Prompt:
Transcribe everything in the records, dropping and changing nothing.

◆ ◆ ◆

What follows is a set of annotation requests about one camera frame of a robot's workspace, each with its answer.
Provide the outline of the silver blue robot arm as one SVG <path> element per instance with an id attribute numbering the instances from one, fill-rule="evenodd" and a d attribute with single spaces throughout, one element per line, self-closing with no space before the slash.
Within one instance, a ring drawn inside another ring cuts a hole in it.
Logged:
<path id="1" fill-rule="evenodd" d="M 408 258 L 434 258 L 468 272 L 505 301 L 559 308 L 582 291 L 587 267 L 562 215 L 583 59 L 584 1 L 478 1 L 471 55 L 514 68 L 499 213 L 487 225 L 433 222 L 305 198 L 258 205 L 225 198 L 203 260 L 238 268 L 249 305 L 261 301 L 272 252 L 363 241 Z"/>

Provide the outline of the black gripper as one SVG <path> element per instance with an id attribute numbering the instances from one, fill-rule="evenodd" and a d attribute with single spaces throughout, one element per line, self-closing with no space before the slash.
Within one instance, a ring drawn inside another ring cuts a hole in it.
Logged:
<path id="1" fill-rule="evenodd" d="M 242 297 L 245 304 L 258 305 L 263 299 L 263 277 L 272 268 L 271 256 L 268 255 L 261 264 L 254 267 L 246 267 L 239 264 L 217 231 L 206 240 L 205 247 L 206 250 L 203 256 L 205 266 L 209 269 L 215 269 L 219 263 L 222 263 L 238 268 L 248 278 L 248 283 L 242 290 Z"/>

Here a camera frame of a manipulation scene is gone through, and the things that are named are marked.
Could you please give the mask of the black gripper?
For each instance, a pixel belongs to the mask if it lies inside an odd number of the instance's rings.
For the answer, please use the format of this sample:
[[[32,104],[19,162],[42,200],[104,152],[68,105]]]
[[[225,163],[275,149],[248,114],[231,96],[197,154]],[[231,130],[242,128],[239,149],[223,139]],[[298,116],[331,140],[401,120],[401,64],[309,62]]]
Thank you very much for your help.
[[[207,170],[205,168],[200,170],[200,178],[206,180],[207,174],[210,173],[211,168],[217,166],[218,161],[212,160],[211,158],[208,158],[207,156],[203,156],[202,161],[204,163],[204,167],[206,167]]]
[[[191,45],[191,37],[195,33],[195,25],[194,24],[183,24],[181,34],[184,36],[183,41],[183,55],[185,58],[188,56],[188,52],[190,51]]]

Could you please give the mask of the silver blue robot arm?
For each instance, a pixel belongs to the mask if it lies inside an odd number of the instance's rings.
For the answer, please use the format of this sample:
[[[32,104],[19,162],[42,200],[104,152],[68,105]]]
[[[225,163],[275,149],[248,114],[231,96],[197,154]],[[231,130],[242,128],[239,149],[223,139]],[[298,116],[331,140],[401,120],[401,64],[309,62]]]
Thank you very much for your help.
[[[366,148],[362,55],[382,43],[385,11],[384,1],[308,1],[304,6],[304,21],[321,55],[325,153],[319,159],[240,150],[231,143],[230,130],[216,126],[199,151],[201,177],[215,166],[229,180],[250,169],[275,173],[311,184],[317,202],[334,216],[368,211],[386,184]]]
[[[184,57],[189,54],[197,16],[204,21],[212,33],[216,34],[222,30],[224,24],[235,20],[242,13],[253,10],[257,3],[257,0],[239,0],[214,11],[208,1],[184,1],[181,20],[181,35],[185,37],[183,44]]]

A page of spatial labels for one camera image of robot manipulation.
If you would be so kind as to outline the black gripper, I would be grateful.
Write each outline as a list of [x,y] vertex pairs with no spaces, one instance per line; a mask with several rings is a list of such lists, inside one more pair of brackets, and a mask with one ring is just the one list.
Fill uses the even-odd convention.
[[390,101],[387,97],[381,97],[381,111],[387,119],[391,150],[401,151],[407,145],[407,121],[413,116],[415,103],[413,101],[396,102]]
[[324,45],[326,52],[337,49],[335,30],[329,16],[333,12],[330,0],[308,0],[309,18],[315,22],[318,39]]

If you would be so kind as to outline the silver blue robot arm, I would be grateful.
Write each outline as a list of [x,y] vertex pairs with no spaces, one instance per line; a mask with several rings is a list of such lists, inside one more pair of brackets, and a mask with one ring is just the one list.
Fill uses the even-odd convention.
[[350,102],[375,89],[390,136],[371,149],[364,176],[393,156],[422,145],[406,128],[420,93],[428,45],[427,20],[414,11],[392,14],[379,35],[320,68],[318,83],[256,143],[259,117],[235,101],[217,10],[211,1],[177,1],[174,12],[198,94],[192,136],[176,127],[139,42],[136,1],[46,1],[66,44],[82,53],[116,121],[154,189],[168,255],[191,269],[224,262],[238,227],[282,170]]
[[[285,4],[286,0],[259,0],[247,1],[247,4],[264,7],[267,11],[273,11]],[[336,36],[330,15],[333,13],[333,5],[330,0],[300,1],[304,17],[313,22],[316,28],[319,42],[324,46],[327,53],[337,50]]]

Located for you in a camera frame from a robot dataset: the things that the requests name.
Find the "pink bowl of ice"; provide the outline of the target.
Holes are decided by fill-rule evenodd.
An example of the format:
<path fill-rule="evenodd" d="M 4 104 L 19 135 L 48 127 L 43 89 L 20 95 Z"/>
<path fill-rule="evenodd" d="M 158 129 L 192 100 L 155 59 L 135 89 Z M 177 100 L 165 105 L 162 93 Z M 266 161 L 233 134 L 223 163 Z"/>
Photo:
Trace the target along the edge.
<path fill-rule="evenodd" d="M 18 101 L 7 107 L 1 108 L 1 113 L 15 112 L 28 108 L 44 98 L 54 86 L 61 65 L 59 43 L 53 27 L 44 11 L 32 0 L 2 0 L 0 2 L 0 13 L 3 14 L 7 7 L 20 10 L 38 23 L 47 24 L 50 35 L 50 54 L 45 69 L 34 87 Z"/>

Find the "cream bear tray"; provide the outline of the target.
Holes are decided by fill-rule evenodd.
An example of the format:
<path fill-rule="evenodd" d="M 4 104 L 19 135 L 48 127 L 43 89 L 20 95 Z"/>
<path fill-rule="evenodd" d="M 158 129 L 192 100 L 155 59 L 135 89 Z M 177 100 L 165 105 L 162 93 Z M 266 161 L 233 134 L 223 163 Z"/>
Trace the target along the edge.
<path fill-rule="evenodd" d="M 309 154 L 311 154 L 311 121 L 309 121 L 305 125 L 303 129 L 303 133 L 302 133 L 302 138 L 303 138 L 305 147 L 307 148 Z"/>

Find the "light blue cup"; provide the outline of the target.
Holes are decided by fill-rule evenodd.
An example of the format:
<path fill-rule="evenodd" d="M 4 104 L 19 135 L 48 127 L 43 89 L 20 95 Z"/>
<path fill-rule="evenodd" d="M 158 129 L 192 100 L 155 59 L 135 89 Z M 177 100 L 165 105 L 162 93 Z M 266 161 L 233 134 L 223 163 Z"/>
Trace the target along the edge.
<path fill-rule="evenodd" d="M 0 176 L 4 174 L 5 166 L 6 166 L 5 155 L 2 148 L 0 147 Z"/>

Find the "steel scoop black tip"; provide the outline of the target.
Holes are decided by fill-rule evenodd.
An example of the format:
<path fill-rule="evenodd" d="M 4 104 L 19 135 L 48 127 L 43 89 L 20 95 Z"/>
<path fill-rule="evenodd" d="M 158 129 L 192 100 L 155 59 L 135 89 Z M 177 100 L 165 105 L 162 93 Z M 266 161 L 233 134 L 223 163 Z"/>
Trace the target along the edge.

◆ ◆ ◆

Task answer:
What follows is a set of annotation requests about one camera frame of a robot's workspace, each with its answer.
Provide the outline of the silver blue robot arm as one SVG <path> element per instance with an id attribute numbering the instances from one, fill-rule="evenodd" and a d attribute with single spaces throughout, one element per line, self-closing with no space before the slash.
Within one instance, a ring drawn inside another ring cuts a hole in it.
Logged:
<path id="1" fill-rule="evenodd" d="M 408 258 L 434 258 L 468 272 L 505 301 L 559 308 L 582 291 L 587 267 L 562 215 L 583 59 L 584 1 L 478 1 L 471 55 L 514 68 L 499 213 L 487 225 L 433 222 L 305 198 L 258 205 L 225 198 L 203 260 L 238 268 L 249 305 L 261 301 L 272 252 L 363 241 Z"/>

Provide the outline of the black gripper as one SVG <path> element per instance with an id attribute numbering the instances from one, fill-rule="evenodd" and a d attribute with single spaces throughout, one element per line, self-closing with no space before the slash.
Within one instance, a ring drawn inside another ring cuts a hole in it.
Logged:
<path id="1" fill-rule="evenodd" d="M 242 297 L 245 304 L 258 305 L 263 299 L 263 277 L 272 268 L 271 256 L 268 255 L 261 264 L 254 267 L 246 267 L 239 264 L 217 231 L 206 240 L 205 247 L 206 250 L 203 256 L 205 266 L 209 269 L 215 269 L 219 263 L 222 263 L 238 268 L 248 278 L 248 283 L 242 290 Z"/>

Here a camera frame of a manipulation scene is gone through, and the things that are named are marked.
Could you please give the mask of the black gripper?
For each instance, a pixel belongs to the mask if it lies inside an odd number of the instance's rings.
For the answer, please use the format of this sample:
[[[32,104],[19,162],[42,200],[104,152],[68,105]]]
[[[225,163],[275,149],[248,114],[231,96],[197,154]],[[231,130],[242,128],[239,149],[223,139]],[[298,116],[331,140],[401,120],[401,64],[309,62]]]
Thank you very much for your help.
[[[207,170],[205,168],[200,170],[200,178],[206,180],[207,174],[210,173],[211,168],[217,166],[218,161],[212,160],[211,158],[208,158],[207,156],[203,156],[202,161],[204,163],[204,167],[206,167]]]
[[[191,45],[191,37],[195,33],[195,25],[194,24],[183,24],[181,34],[184,36],[183,41],[183,55],[185,58],[188,56],[188,52],[190,51]]]

Could you please give the mask of the silver blue robot arm?
For each instance, a pixel belongs to the mask if it lies inside an odd number of the instance's rings.
For the answer, please use the format of this sample:
[[[32,104],[19,162],[42,200],[104,152],[68,105]]]
[[[225,163],[275,149],[248,114],[231,96],[197,154]],[[231,130],[242,128],[239,149],[223,139]],[[298,116],[331,140],[401,120],[401,64],[309,62]]]
Thank you very much for your help.
[[[366,148],[362,55],[382,43],[385,11],[384,1],[308,1],[304,6],[304,21],[321,55],[325,153],[319,159],[240,150],[231,143],[230,130],[216,126],[199,151],[201,177],[215,166],[229,180],[250,169],[275,173],[311,184],[317,202],[334,216],[368,211],[386,184]]]
[[[184,57],[189,54],[197,16],[204,21],[212,33],[216,34],[222,30],[224,24],[235,20],[242,13],[253,10],[257,3],[257,0],[239,0],[214,11],[208,1],[184,1],[181,20],[181,35],[185,37],[183,44]]]

A page of spatial labels for one camera image of robot manipulation.
If you would be so kind as to outline the black gripper, I would be grateful.
Write each outline as a list of [x,y] vertex pairs with no spaces, one instance per line; a mask with several rings is a list of such lists, inside one more pair of brackets, and a mask with one ring is just the one list.
Fill uses the even-odd convention.
[[390,101],[387,97],[381,97],[381,111],[387,119],[391,150],[401,151],[407,145],[407,121],[413,116],[415,103],[413,101],[396,102]]
[[324,45],[326,52],[337,49],[335,30],[329,16],[333,12],[330,0],[308,0],[309,18],[315,22],[318,39]]

If you would be so kind as to outline the silver blue robot arm, I would be grateful.
Write each outline as a list of [x,y] vertex pairs with no spaces, one instance per line; a mask with several rings is a list of such lists, inside one more pair of brackets, and a mask with one ring is just the one list.
Fill uses the even-odd convention.
[[350,102],[375,89],[390,136],[371,149],[364,176],[393,156],[422,145],[406,128],[420,93],[428,45],[427,20],[414,11],[392,14],[379,35],[320,68],[318,83],[256,143],[259,117],[235,101],[217,10],[211,1],[177,1],[174,12],[198,94],[192,136],[176,127],[139,42],[136,1],[46,1],[66,44],[82,53],[116,121],[154,189],[168,255],[191,269],[224,262],[238,227],[282,170]]
[[[285,4],[286,0],[259,0],[247,1],[247,4],[264,7],[267,11],[273,11]],[[336,36],[330,15],[333,13],[333,5],[330,0],[300,1],[304,17],[313,22],[316,28],[319,42],[324,46],[327,53],[337,50]]]

Located for you in a camera frame from a robot dataset: the things that the requests name.
Find the "pink bowl of ice"; provide the outline of the target.
Holes are decided by fill-rule evenodd.
An example of the format:
<path fill-rule="evenodd" d="M 4 104 L 19 135 L 48 127 L 43 89 L 20 95 Z"/>
<path fill-rule="evenodd" d="M 158 129 L 192 100 L 155 59 L 135 89 Z M 177 100 L 165 105 L 162 93 Z M 266 161 L 233 134 L 223 163 Z"/>
Photo:
Trace the target along the edge.
<path fill-rule="evenodd" d="M 18 101 L 7 107 L 1 108 L 1 113 L 15 112 L 28 108 L 44 98 L 54 86 L 61 65 L 59 43 L 53 27 L 44 11 L 32 0 L 2 0 L 0 2 L 0 13 L 3 14 L 7 7 L 20 10 L 38 23 L 47 24 L 50 35 L 50 54 L 45 69 L 34 87 Z"/>

Find the "cream bear tray"; provide the outline of the target.
Holes are decided by fill-rule evenodd.
An example of the format:
<path fill-rule="evenodd" d="M 4 104 L 19 135 L 48 127 L 43 89 L 20 95 Z"/>
<path fill-rule="evenodd" d="M 158 129 L 192 100 L 155 59 L 135 89 Z M 177 100 L 165 105 L 162 93 Z M 266 161 L 233 134 L 223 163 Z"/>
Trace the target along the edge.
<path fill-rule="evenodd" d="M 309 154 L 311 154 L 311 121 L 309 121 L 305 125 L 303 129 L 303 133 L 302 133 L 302 138 L 303 138 L 305 147 L 307 148 Z"/>

Find the "light blue cup"; provide the outline of the target.
Holes are decided by fill-rule evenodd.
An example of the format:
<path fill-rule="evenodd" d="M 4 104 L 19 135 L 48 127 L 43 89 L 20 95 Z"/>
<path fill-rule="evenodd" d="M 158 129 L 192 100 L 155 59 L 135 89 Z M 177 100 L 165 105 L 162 93 Z M 266 161 L 233 134 L 223 163 Z"/>
Trace the target along the edge.
<path fill-rule="evenodd" d="M 0 176 L 4 174 L 5 166 L 6 166 L 5 155 L 2 148 L 0 147 Z"/>

Find the "steel scoop black tip"; provide the outline of the target.
Holes are decided by fill-rule evenodd.
An example of the format:
<path fill-rule="evenodd" d="M 4 104 L 19 135 L 48 127 L 43 89 L 20 95 Z"/>
<path fill-rule="evenodd" d="M 158 129 L 192 100 L 155 59 L 135 89 Z M 177 100 L 165 105 L 162 93 Z M 266 161 L 233 134 L 223 163 Z"/>
Trace the target along the edge.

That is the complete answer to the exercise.